Using -F option with ls command, will add the ‘/’ Character at the end each directory.

[jmarun@localhost ~]$ ls -F

d1.txt  Desktop/     diva.txt*   Downloads/  Pictures/  Templates/  xyz/

d2.txt  jmarun.txt  Documents/  Music/      Public/    Videos/

[jmarun@localhost ~]$

f) List Files in Reverse Order

The following command with ls -r option display files and directories in reverse order.
[jmarun@localhost ~]$ ls -r

xyz Templates  Pictures  Downloads  diva.txt Desktop  d1.txt Videos  Public jmarun.txt  d2.txt
[jmarun@localhost ~]$

g) Recursively list Sub-Directories

    ls -R option will list very long listing directory trees. See an example of output of the command.

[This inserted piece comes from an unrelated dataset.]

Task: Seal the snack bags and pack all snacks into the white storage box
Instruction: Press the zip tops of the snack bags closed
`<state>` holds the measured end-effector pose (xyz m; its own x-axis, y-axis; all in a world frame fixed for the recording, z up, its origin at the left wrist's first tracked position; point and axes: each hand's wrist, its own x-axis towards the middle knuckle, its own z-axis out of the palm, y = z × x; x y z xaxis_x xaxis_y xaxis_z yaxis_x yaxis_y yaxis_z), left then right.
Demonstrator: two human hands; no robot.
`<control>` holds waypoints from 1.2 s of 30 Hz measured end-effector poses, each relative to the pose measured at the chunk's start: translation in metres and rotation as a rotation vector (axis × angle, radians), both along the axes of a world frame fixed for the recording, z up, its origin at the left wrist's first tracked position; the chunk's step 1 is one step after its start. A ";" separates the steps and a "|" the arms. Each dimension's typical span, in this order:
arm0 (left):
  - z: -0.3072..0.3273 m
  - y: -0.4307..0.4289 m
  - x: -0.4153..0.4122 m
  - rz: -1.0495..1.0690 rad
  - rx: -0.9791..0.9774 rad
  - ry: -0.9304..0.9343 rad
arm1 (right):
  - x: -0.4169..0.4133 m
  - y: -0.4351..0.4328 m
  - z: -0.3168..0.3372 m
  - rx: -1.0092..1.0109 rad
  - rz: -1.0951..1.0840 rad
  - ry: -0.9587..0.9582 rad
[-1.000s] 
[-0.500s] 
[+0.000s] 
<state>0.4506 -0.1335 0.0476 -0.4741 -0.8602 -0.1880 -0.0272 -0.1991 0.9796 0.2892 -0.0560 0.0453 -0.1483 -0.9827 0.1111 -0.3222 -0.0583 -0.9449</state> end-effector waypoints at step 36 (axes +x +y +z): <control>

[jmarun@localhost ~]$ ls -R

d1.txt  Desktop  diva.txt   Downloads  Pictures  Templates  xyz

h) Reverse Output Order

With combination of -ltr will shows latest modification file or directory date as last.

[jmarun@localhost ~]$ ls -ltr

drwxr-xr-x. 2 jmarun jmarun 4096 Feb 10 18:55 Templates

drwxr-xr-x. 2 jmarun jmarun 4096 Feb 10 18:55 Downloads

drwxr-xr-x. 2 jmarun jmarun 4096 Feb 10 18:55 Videos

drwxr-xr-x. 2 jmarun jmarun 4096 Feb 10 18:55 Public

i) Sort Files by File Size

With combination of -lS displays file size in order, will display big in size first.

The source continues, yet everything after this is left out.